Neben „Ghost“ und „The Hanging Tree“, die man als Zuschauer schon im Rahmen der TV-Shows zu hören bekam, ist „Visions“ unser erster Anspieltipp auf dem Album. Wie so ziemlich alle Songs wird auch er von Jamie Lees einprägsamer Stimme dominiert. Wer es emotional noch ein wenig kraftvoller möchte, wird bei „Remember the Rain“ fündig.
Zuletzt sollte man natürlich auch noch den Titelsong „Berlin“ erwähnen, der uns zwar Rätsel aufgab, weil er irgendwie kein echtes „Finish“ hat, aber durchaus der legitime Nachfolger von „Ghost“ ist.

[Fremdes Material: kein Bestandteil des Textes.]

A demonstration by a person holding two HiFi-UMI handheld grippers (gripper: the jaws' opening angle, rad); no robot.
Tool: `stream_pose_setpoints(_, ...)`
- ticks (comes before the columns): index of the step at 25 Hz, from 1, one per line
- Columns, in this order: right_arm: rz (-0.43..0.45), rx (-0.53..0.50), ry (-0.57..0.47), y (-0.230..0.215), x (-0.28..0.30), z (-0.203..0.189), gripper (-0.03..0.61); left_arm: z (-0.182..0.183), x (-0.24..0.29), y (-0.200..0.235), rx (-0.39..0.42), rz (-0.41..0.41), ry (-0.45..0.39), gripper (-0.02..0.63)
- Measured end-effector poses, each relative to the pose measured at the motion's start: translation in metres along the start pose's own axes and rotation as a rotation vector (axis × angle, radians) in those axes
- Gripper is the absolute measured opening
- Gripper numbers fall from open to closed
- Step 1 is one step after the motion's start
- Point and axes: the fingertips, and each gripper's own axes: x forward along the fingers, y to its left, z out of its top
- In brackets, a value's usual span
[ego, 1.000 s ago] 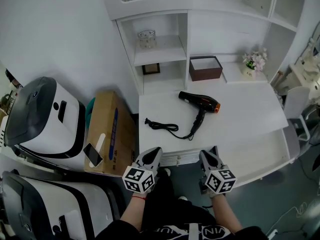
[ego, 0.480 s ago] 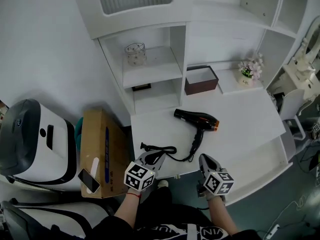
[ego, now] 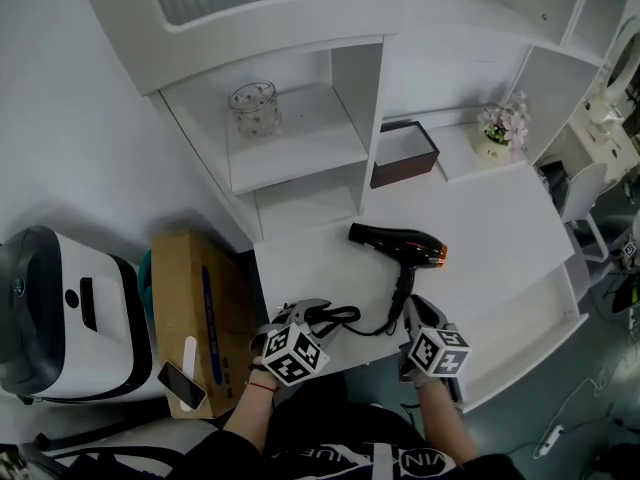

„Berlin“ ist kurz gesagt ein kurzer, melancholischer Trip. Der realisierte Traum einer 18jährigen, die ihre eigene Lebensweise durchgesetzt hat. Ein authentisches, abgeklärtes Werk, biographisch und sticht, nicht zuletzt wegen der Stimme von Jamie Lee, aus der Masse heraus.

Erhältlich ist es seit kurzem bei „Plattendealer“ Eures Vertrauens und natürlich in allen bekannten Download-Portalen. Und unserer Meinung nach sollte man vom „Recht des Kaufes“ schnellstens Gebrauch machen und sich die Scheibe nicht entgehen lassen – es lohnt sich!